Kindergarten is a time when skills that have been developing over previous years start to solidify. The Kindergarten year is a culmination. The children are unfolding as leaders, beginning readers and budding mathematicians. They are proud of their accomplishments and eagerly await the more complex lessons their teachers present. Kindergarten is particularly important: an explosion into new and challenging work takes place. The focus of the more complex Kindergarten curriculum and projects revolve around language, math, biology, botany, geography, physical sciences and history. Children mature at very different rates and their periods of readiness vary a great deal. The five year old can gain an early understanding of many difficult concepts which are the usual stumbling blocks in grade school. Long before he is faced with abstract terms (unit, fraction, etc), he explores them in simple concrete materials. For example, he can build a peninsula, put pictures on a timeline, act out verbs, “carry one” in addition, change ten units into one ten, add fractional quarters to make one-half, etc. The use of individual concrete materials accommodates many levels of ability.

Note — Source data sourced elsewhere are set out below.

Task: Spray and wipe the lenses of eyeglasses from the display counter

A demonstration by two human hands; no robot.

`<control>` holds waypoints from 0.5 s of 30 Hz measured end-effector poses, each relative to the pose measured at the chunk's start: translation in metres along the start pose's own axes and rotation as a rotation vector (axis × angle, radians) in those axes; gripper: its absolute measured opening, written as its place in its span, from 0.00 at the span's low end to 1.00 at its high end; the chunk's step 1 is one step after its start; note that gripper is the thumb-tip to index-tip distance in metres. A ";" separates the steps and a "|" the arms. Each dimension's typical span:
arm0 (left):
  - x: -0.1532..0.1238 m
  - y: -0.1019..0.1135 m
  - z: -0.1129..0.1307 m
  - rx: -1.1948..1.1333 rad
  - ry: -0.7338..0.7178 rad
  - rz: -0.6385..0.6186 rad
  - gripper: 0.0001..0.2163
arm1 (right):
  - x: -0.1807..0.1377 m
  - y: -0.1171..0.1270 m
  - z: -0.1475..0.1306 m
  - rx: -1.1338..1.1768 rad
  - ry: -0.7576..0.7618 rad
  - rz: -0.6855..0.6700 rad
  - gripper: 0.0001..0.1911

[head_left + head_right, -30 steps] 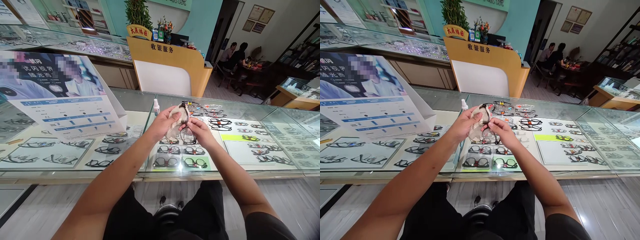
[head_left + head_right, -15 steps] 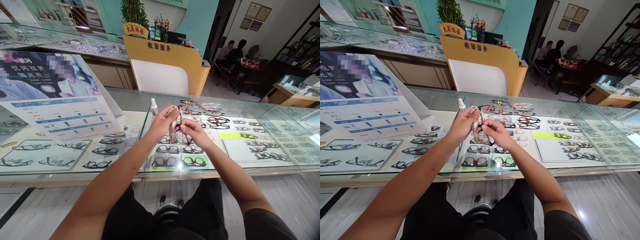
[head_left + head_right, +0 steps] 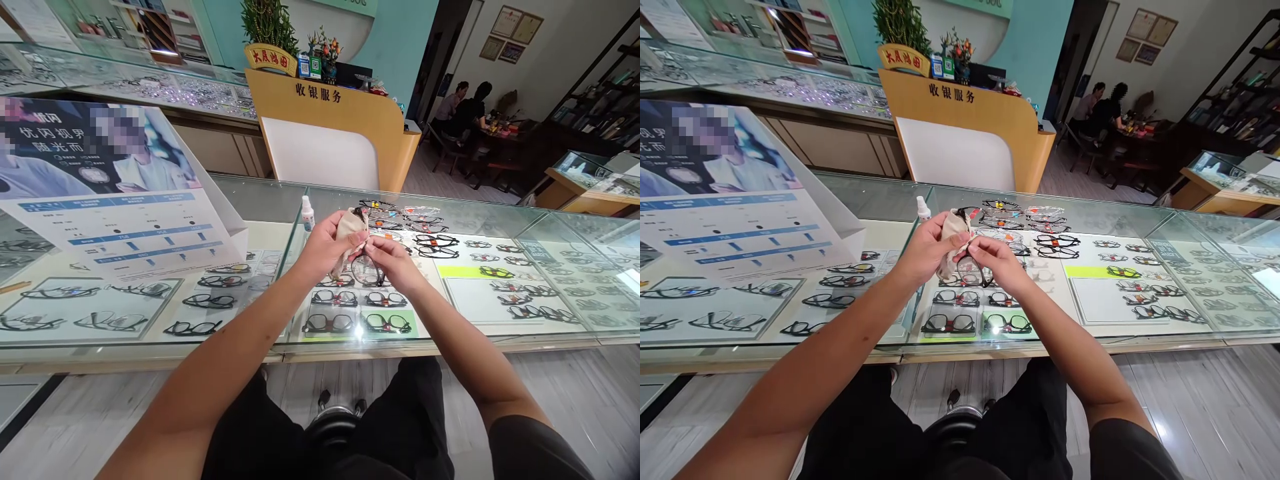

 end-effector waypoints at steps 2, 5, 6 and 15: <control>0.000 0.000 -0.002 0.006 -0.016 0.029 0.28 | 0.000 -0.003 -0.002 -0.039 0.023 -0.013 0.31; -0.001 0.001 -0.003 0.017 -0.027 0.041 0.30 | -0.002 -0.007 -0.009 -0.066 0.060 -0.030 0.31; -0.001 0.002 -0.002 0.023 -0.030 0.046 0.30 | -0.003 -0.008 -0.011 -0.069 0.069 -0.035 0.31; 0.000 0.003 0.000 -0.036 0.041 -0.027 0.31 | -0.004 0.007 -0.009 0.001 0.011 0.036 0.28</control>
Point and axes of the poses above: each hand's wrist, its own x-axis towards the middle knuckle, its own y-axis out of the back of the hand, z = x × y, the point moved 5 cm from there along x, towards the middle knuckle, and after that the axes turned 1 degree about -y, right-handed, at the moved point
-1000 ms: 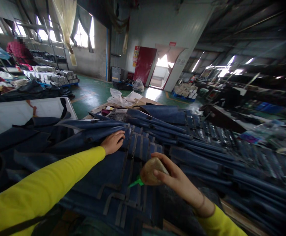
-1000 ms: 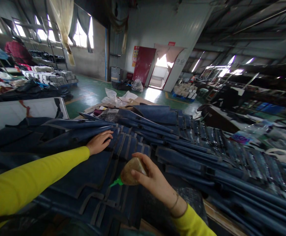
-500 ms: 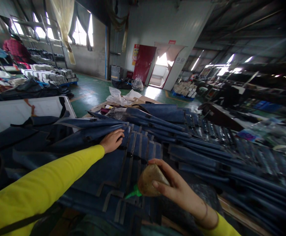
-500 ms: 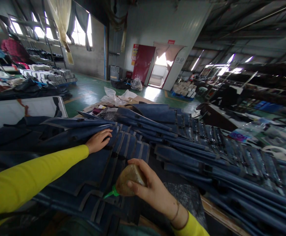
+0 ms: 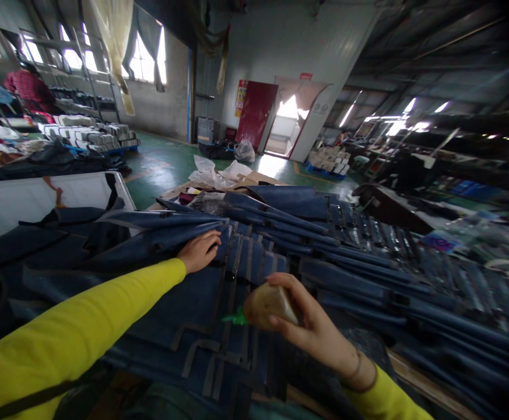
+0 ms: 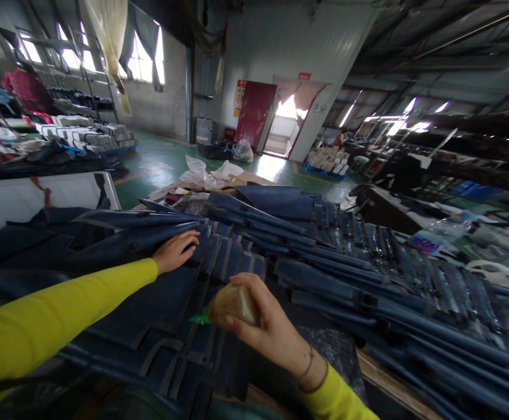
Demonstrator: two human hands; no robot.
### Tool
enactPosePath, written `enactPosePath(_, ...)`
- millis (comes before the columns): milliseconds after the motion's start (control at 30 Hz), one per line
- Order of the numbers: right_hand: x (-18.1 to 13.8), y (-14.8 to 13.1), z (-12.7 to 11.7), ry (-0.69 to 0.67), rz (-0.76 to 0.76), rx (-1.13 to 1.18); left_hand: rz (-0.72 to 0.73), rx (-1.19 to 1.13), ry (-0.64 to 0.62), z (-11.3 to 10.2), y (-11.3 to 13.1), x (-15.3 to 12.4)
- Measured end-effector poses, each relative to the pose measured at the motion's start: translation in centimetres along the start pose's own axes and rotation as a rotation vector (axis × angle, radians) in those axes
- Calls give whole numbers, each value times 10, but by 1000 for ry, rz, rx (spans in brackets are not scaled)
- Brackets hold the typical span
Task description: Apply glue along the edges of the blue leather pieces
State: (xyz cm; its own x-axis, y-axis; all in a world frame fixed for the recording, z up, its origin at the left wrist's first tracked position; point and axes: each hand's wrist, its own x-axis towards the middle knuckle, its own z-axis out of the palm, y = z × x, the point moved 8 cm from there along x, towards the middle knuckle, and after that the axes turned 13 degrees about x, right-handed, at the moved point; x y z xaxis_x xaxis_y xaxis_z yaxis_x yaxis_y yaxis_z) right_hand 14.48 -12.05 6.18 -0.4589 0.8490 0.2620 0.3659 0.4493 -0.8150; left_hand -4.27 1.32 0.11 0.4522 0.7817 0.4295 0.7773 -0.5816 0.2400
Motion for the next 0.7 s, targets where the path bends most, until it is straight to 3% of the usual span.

BBMS Classroom Environment
The Montessori environment is a highly social one in which the children are continually interacting with and caring for each other. They are proud of their environment because they are directly involved with caring for it and contributing to it. The Montessori environment is designed to be a total environment, representing the child’s world. It is hoped that each child will achieve a feeling of self-confidence, enthusiasm and responsibility about his/her world, and a sense of satisfaction about him/herself. Children learn better when they can feel and see something, literally grasping it and channeling curiosity to obtain an understanding of how it works. The concept of the Bees classroom is akin to a well oiled machine with multiple different gears working simultaneously in different ways to create an organized calm:
*Equal numbers of each age level—3’s, 4’s and 5’s—creates an optimum dynamic for learning. Older children are examples for, and mentors to, the younger children.
*Environment is arranged according to the subject area, children are always free to move around the classroom, and continue to work on a piece of material with no time limit or pressure. The steps of learning of any concept are systematically offered to the child based on their individual development.
*Students, once introduced to the learning materials, have the freedom to circulate through the classroom setting and choose their own learning activities leading to self induced curiosity and increased confidence which lead to heightened satisfaction
*The Montessori classroom is essentially a “living room” for children where everything is their size. The surroundings are bright, warm and inviting filled with plants, animals, art, music and books.
*The children choose their activities from open shelves with self-correcting materials and work in distinct work areas – on tables or on rugs on the floor.

Summer Camp
Our summer program contains lots of developmental activities and exploratory experiments that engage children in a fun way of learning. Summer camp is available at both locations.